Those personnel who qualify for these early promotions to airman first class wear the insignia of this rank during their basic training graduation ceremonies at Lackland Air Force Base in San Antonio, Texas, except for those who signed up for an extended enlistment, who receive their promotions to airman first class twenty weeks after graduation from basic military training or graduation from their technical training schools, whichever comes first. Enlistees who have signed up for initial six-year enlistment periods have usually qualified and done so in return for a guarantee of up to two years of training in Department of Defense and Air Force schools in highly-technical specialities such as electronics, weapons systems, physician's assistant or nursing. To qualify, the enlistee must have graduated from high school and scored highly on Air Force technical aptitude tests. In other words, they spend up to two years in training at the expense of the Air Force, and then pay it back by serving at least an additional four years after their schooling, receiving an early promotion to airman first class as additional compensation. (Note: The U.S. Navy has very similar six-year enlistments for nuclear power, and electronics.)

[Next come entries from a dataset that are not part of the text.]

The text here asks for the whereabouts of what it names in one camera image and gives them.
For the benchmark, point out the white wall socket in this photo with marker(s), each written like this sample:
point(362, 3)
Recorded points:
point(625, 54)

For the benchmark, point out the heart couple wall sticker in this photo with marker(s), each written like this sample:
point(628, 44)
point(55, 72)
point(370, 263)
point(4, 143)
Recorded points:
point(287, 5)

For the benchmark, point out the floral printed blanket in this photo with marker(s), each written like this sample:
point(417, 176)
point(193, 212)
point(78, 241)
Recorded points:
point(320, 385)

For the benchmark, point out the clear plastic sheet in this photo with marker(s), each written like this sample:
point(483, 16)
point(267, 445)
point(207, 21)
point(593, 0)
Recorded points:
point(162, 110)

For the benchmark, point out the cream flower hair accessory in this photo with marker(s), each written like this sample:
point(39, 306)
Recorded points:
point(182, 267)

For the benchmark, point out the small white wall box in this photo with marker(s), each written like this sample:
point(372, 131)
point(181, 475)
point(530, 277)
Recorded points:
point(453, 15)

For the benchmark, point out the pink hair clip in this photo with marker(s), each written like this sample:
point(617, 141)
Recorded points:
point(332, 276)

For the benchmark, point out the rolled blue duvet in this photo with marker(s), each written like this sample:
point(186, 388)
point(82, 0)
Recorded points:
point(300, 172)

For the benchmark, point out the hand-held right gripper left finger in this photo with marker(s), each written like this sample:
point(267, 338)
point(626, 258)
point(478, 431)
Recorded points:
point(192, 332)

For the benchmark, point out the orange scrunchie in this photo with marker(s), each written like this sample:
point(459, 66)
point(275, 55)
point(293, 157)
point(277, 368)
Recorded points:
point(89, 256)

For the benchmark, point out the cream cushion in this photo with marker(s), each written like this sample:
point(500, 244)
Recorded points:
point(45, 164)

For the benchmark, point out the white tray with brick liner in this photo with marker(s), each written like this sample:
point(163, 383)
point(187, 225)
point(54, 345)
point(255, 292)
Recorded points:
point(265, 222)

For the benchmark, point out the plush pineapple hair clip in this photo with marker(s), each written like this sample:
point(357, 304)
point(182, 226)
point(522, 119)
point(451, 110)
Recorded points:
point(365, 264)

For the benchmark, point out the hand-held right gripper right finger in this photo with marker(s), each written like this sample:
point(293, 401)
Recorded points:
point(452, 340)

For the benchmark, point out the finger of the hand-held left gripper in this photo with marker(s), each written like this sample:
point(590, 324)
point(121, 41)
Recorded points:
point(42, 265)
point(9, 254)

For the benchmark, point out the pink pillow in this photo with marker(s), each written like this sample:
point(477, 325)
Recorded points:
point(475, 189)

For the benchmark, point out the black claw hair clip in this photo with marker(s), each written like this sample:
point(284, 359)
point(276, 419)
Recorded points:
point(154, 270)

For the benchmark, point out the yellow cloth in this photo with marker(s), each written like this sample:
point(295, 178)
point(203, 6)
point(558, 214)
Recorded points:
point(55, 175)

Those who are promoted to this level upon completion of basic training also receive a retroactive pay increment that brings them up to the E-3 pay grade corresponding to airman first class, going back to day one of their enlistment. In other words, they receive back pay as if they had enlisted as an airman first class. However, if for some reason they are relieved from basic training before completion, they do not receive this extra pay and are paid as airmen basic for the time that they spent in the Air Force before getting discharged, after the Air Force deducts the cost of basic hygiene products and other costs like shaving razors from the recruits.

Airmen first class are considered to be fully adjusted to Air Force and military life, and their duties focus on efficiently and effectively carrying out their assignments and honing their job skills.